Segment Start: Given data

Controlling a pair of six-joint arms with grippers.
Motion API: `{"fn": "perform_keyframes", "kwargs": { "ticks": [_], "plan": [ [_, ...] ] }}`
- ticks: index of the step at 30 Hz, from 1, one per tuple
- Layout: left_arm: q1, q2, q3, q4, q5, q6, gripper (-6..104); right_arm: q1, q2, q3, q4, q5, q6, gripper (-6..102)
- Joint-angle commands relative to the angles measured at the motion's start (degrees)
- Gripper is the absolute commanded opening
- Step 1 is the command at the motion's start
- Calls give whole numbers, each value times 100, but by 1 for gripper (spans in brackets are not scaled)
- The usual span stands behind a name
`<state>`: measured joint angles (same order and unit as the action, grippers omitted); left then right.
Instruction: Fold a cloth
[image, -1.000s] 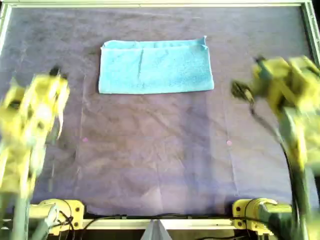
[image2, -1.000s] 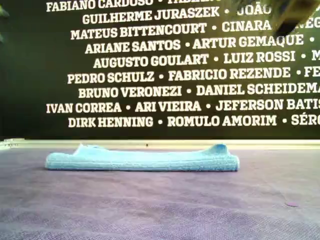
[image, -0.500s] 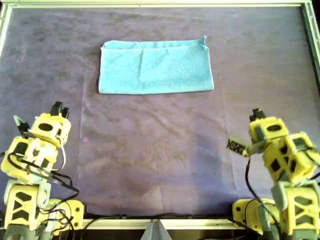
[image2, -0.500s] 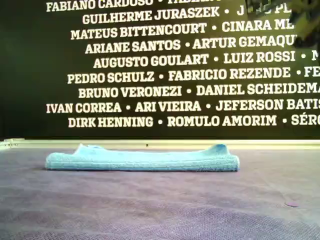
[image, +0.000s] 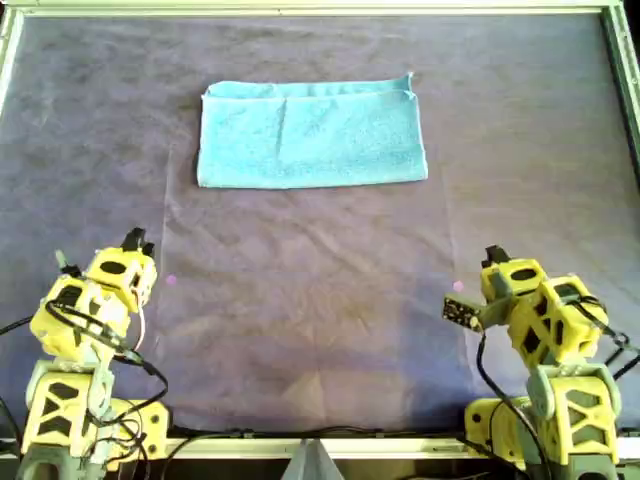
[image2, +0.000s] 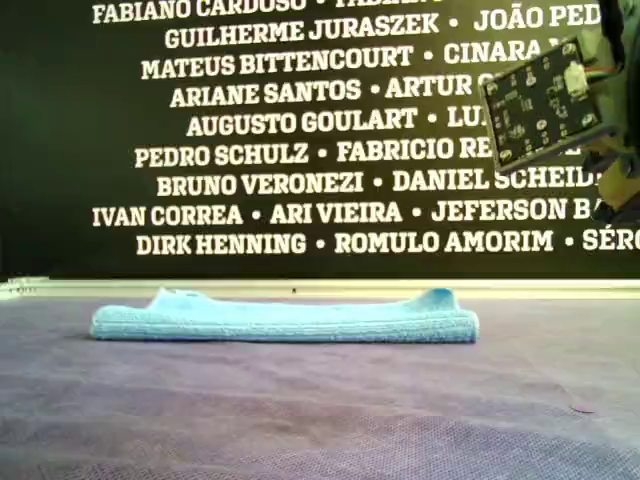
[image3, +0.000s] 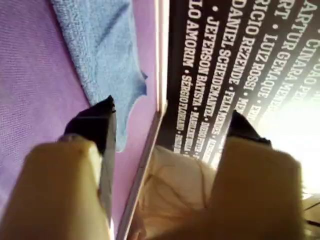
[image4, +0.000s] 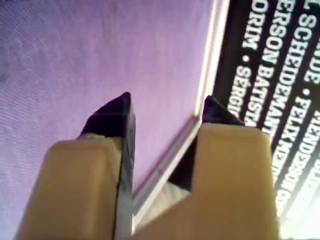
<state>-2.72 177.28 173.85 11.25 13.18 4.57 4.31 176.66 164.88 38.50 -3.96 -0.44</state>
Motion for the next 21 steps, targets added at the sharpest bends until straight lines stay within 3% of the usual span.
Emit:
{"fn": "perform_keyframes", "kwargs": {
  "ticks": [1,8,17,21],
  "plan": [
    [18,-9,-132,9,-53,-18,78,53,211,-272,9,-35,-9,56],
    [9,-2479,-1204,18,-62,-26,78,62,-536,-396,-229,-35,-26,56],
    [-9,-6100,-3647,-44,44,62,79,114,-5520,-3278,-1248,-44,-26,58],
    [-387,-6812,-4263,-88,-44,70,79,501,-7471,-4562,-1573,-44,-26,65]
  ]
}}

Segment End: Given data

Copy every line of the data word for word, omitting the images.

# Output for this exercise
Controlling a pair of six-joint arms with grippers.
Motion API: `{"fn": "perform_keyframes", "kwargs": { "ticks": [_], "plan": [ [_, ...] ] }}`
- ticks: index of the step at 30 Hz, from 1, one per tuple
- Layout: left_arm: q1, q2, q3, q4, q5, q6, gripper (-6..104); right_arm: q1, q2, q3, q4, q5, q6, gripper (-6..102)
- Joint-angle commands relative to the angles measured at the motion's start (degrees)
- Gripper is the absolute commanded opening
- Step 1 is the command at the motion's start
- Calls give whole numbers, each value times 100, but by 1 for gripper (spans in brackets are not scaled)
- The usual span stands behind a name
`<state>`: measured joint angles (same order and unit as the action, grippers omitted); left then right.
Instruction: Fold a cloth
[image, -1.000s] 
[image2, -1.000s] 
[image, -0.500s] 
[image2, -0.500s] 
[image, +0.000s] 
[image2, +0.000s] 
[image3, +0.000s] 
[image4, +0.000s] 
<state>-2.72 177.28 173.85 11.25 13.18 4.57 4.31 176.66 164.88 38.50 -3.96 -0.44</state>
Motion for the next 21 steps, targets added at the sharpest bends until straight lines stay within 3% of the usual span.
Emit:
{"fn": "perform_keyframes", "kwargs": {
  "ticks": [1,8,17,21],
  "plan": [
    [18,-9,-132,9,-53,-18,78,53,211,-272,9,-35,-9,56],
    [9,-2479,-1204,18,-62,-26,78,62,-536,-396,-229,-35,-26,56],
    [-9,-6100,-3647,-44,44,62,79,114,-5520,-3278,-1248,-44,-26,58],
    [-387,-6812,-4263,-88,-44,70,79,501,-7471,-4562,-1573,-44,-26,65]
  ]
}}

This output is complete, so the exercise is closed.